2 (Увлечение Тургенева творчеством А. А. Харламова относится к 1874 - 1876 гг. Писатель отзывался о преуспевающем художнике, виртуозно владевшем современной техникой живописи, как о лучшем из портретистов. В начале своего знакомства с Харламовым Тургенев отдавал ему явное предпочтение перед Репиным. "Здесь проявились два замечательных молодых художника - Репин и Харламов, - сообщал Тургенев 4/16 апреля 1874 г. из Парижа П. В. Анненкову. - Второй - особенно - далеко пойдет..." (Тургенев, Письма, т. X, с. 225). Однако утверждение Стасова, сделанное в полемическом запале, будто Тургеневу "несравненно выше казался Харламов за свой "европеизм", за отсутствие национальности и личной оригинальности", крайне субъективно и не объясняет истинных причин увлеченности писателя творчеством этого художника. Как справедливо утверждает Зильберштейн, "причины тургеневского заблуждения ясны: мастерство Харламова находилось на уровне той европейской живописной культуры, которую Тургенев расценивал как наиболее прогрессивную. Успехи Харламова Тургенев рассматривал как начало приобщения русской живописи к достижениям западноевропейского мастерства" ("Репин и Тургенев", с. 74). Примечательна, например, такая подробность: Тургенев среди всех своих портретов (в том числе и репинского 1874 г.) выделял портрет кисти Харламова - "настоящий chef d'oeuvre", по его словам (письмо к П. В. Анненкову от 5/17 декабря 1875 г.). Однако вот что рассказывает современник об отзывах Тургенева, относящихся уже к весне 1879 г. "Видите ли, - говорит Иван Сергеевич добродушно, - нет ни одного схожего портрета, на который бы я мог указать. Меня художники рисуют так, как немцы рисуют львов: выходит старуха в чепце..." - "А вот Харламов..." - начал я. Он только махнул рукой. "То же самое!" (П. Гнедич. Книга жизни. Воспоминания. Пг., "Прибой", 1929, с. 120 - 123). А в 1880 г. Тургенев уже называет "бесспорно самой интересной артистической личностью, какая имеется сейчас в России", художника В. В. Верещагина)

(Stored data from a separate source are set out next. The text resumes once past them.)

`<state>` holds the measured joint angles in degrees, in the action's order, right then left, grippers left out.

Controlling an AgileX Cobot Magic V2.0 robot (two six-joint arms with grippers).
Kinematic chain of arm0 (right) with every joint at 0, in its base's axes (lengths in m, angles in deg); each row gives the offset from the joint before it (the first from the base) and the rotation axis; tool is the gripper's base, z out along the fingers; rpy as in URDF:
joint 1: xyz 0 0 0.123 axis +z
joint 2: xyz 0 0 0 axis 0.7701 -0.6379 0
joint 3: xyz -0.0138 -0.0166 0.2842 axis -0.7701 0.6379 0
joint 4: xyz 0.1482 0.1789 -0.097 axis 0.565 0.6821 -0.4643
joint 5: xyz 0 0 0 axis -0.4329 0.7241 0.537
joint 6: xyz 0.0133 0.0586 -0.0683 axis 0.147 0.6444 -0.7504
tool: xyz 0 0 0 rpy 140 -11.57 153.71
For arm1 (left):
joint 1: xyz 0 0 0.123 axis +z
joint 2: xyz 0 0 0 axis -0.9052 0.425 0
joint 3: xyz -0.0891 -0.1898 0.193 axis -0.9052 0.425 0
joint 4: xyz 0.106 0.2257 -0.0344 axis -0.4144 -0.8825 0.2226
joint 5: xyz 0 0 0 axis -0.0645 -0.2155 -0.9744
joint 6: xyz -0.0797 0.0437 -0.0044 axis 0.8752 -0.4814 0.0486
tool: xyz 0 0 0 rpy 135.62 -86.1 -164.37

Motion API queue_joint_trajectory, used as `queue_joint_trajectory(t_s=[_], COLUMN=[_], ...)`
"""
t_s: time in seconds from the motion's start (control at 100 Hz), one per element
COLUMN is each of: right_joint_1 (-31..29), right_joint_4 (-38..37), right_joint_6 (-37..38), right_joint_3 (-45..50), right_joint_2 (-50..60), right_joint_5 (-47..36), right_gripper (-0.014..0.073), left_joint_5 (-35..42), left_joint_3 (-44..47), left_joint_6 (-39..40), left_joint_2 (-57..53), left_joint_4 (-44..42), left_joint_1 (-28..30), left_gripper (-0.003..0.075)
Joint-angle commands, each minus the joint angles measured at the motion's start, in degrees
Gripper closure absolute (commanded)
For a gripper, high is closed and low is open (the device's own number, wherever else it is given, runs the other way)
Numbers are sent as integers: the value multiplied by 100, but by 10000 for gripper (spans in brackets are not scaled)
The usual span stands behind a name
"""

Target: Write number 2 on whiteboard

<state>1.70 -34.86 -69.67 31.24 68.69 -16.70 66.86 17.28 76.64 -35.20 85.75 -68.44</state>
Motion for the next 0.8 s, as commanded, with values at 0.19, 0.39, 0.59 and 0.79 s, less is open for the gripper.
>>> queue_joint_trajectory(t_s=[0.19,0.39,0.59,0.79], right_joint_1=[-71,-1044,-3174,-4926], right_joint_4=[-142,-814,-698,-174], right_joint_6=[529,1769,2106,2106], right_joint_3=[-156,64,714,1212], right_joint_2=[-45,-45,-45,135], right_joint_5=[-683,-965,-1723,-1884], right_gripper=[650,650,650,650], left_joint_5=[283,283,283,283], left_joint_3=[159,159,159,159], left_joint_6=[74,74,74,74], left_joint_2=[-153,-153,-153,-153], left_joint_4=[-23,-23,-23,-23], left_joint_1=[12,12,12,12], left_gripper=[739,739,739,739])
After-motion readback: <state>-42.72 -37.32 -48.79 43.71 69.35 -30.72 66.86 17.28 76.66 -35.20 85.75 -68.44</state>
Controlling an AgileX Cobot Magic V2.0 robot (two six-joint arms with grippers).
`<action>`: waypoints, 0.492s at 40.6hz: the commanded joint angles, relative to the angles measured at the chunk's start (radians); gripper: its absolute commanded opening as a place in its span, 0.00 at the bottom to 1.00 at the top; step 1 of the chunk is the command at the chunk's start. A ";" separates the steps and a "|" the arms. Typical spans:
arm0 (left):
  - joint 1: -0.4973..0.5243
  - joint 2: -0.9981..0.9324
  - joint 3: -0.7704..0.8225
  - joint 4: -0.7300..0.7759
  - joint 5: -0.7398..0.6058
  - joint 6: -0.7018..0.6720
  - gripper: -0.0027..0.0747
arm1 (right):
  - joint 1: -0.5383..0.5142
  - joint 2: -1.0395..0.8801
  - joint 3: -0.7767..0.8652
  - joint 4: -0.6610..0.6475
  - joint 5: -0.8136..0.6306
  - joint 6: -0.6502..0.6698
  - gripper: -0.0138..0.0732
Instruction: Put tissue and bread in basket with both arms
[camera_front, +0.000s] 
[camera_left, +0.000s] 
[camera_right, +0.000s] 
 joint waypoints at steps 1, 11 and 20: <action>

Летом 1875 года я был в Париже, на большой международной географической выставке, и, желая разъяснить хоть последние наши недоразумения с Тургеневым, я просил его назначить мне свидание, где бы нам можно было об многом и подольше поговорить. Он охотно принял мое предложение, и мы целой компанией завтракали и провели Полдня в августе месяце в одном ресторане на бульваре Гаусман1. Тургенев привез с собою несколько знакомых (помню только гг. Жуковского и Колбасина). День был такой жаркий, и мы так разгорячились в споре, что сняли наконец свои сюртуки, и после завтрака спорили, расхаживая по комнате. На месте не сиделось. Много спорили и о репинских письмах, но еще более о проекте памятника Пушкину Антокольского, над которым тогда не мало потешалась, кроме Тургенева, почти и вся русская пресса, с фельетонистами во главе. Тургенев, враг всякой новизны в искусстве, всего более нападал на пьедестал, состоящий из скалы, вокруг которой шли, по крутой дорожке вверх, к Пушкину, сидящему на верху горы, все главные действующие лица его созданий: Борис Годуновt Мазепа, Русалка и т. д. Тургенев находил это смешным, карикатурным. Нигде в Европе таких пьедесталов не делают2. Что за шествие типов! ха-ха-ха-ха-ха-ха!! Я отстаивал Антокольского и его поэтичную оригинальную идею, ссылался на самого Пушкина и его чудное стихотворение "Осень"*, - Тургенев ни с чем не соглашался и только много раз, сердито насмехаясь, повторял: "Шествие типов, шествие типов!" Наконец он до того рассердился, до того разгорячился, что, надевая снова сюртук и прощаясь со мною, весь раскрасневшийся и пламенеющий, он, хотя и смеясь и пожимая мне руку, несколько раз прокричал мне: "Враг, враг, враг!"

*

(

...И забываю мир, и в сладкой тишине 
Я сладко усыплен моим воображеньем, 
И пробуждается поэзия во мне: 
...И тут ко мне идет незримый рой гостей, 
Знакомцы давние, плоды мечты моей, 
И мысли в голове волнуются в отваге. 
...Минута, и стихи свободно потекут...

(Примеч. В. В. Стасова.))

1 (Парижская встреча с Тургеневым в ресторане на бульваре Гаусман состоялась 29 июля'10 августа 1875 г. Об атом свидании Стасов вскоре писал поэту А. А. Голенищеву-Кутузову, сообщив, что вел с Тургеневым "бурный разговор", перетрогавший "все новое европейское искусство и в особенности непонятную Тургеневу новую школу русских художников, - новую и по живописи, и по музыке" ("Репин и Тургенев", с. 46, 131))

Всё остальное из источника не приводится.